Wonder are there any drawbacks with One4All vouchers? Like expiry dates or having to spend it all in the one shop?


----------



## theresa1 (15 Dec 2013)

One4All Gift Card	- Expiry Date - No expiry date

Balance carries subject to €1.45 monthly charge from month 13 onwards if there is a balance on the card.

One4All Gift Voucher

Expiry Date - 12 months

At discretion of store in which it is used, change may be issued. Advised to purchase in small denominations.

http://www.consumerhelp.ie/voucher-expiry

Card is better than voucher but still use up in 12 months otherwise they take €1.45 each month away from balance. I think it's cheaper getting them in post office rather than online.


----------



## MrEarl (15 Dec 2013)

Hello,

Are there any incentives to encourage one to buy these ?

If not, then why bother - with cash, you can buy what you want, when you want and attempt to haggle along the way.  I can't see how a voucher is better than this option to be honest.


----------



## Black Sheep (15 Dec 2013)

My OH got a present of these many years ago and I would certainly never buy them as a gift or if you do make sure they are in small denominations.

As we do not live in Dublin or other city there are very few places these can be redeemed locally. Our vouchers were a €100 & €50. and no change can be given. We ended up giving them to our son who was going out with a couple of friends to a posh restaurant.

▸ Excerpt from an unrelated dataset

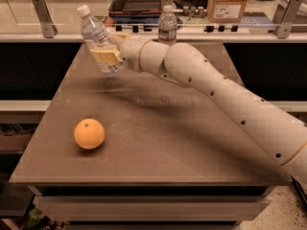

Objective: Place blue plastic bottle upright

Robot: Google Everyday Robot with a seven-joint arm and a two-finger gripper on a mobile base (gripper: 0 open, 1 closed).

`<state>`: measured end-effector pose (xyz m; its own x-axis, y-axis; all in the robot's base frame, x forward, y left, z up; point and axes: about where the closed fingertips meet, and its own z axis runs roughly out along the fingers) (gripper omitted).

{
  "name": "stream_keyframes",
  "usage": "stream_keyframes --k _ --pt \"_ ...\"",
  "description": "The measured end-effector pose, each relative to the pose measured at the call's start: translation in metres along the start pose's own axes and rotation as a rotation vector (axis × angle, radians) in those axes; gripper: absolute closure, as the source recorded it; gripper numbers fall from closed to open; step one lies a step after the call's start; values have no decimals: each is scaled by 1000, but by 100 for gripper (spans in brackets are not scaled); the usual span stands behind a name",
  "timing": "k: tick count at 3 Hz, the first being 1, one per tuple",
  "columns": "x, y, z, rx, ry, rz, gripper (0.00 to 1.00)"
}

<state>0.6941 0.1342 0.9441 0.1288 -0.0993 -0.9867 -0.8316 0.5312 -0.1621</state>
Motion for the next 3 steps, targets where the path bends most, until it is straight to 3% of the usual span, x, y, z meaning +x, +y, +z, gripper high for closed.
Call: stream_keyframes --k 3 --pt "15 9 -19 86 0 37 100"
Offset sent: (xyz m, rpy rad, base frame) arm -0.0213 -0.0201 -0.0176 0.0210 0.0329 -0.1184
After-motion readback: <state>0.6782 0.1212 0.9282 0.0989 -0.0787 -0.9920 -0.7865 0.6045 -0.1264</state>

I like M&S vouchers best, can be used for clothes, food, nice wine, coffee/lunch with friends


----------



## Sunny (16 Dec 2013)

Black Sheep said:


> My OH got a present of these many years ago and I would certainly never buy them as a gift or if you do make sure they are in small denominations.
> 
> As we do not live in Dublin or other city there are very few places these can be redeemed locally. Our vouchers were a €100 & €50. and no change can be given. We ended up giving them to our son who was going out with a couple of friends to a posh restaurant.
> 
> I like M&S vouchers best, can be used for clothes, food, nice wine, coffee/lunch with friends


 
You can use One 4 All vouchers in M&S for all those things as well.


----------



## Palerider (16 Dec 2013)

A company used to be able to give these vouchers to a max of €250 tax free to their employees once annually, that is one advantage, worth checking to see that this remains available, nice at Christmas time.


----------



## WindUp (16 Dec 2013)

It still applies

The €250 small benefits relief is a yearly small benefits relief and applies to a one off benefit not exceeding €250 during the year


----------



## Black Sheep (20 Dec 2013)

Can't use the one4all vouchers in M&S to have coffee or lunch with friend. The spend must be minimum €20.


----------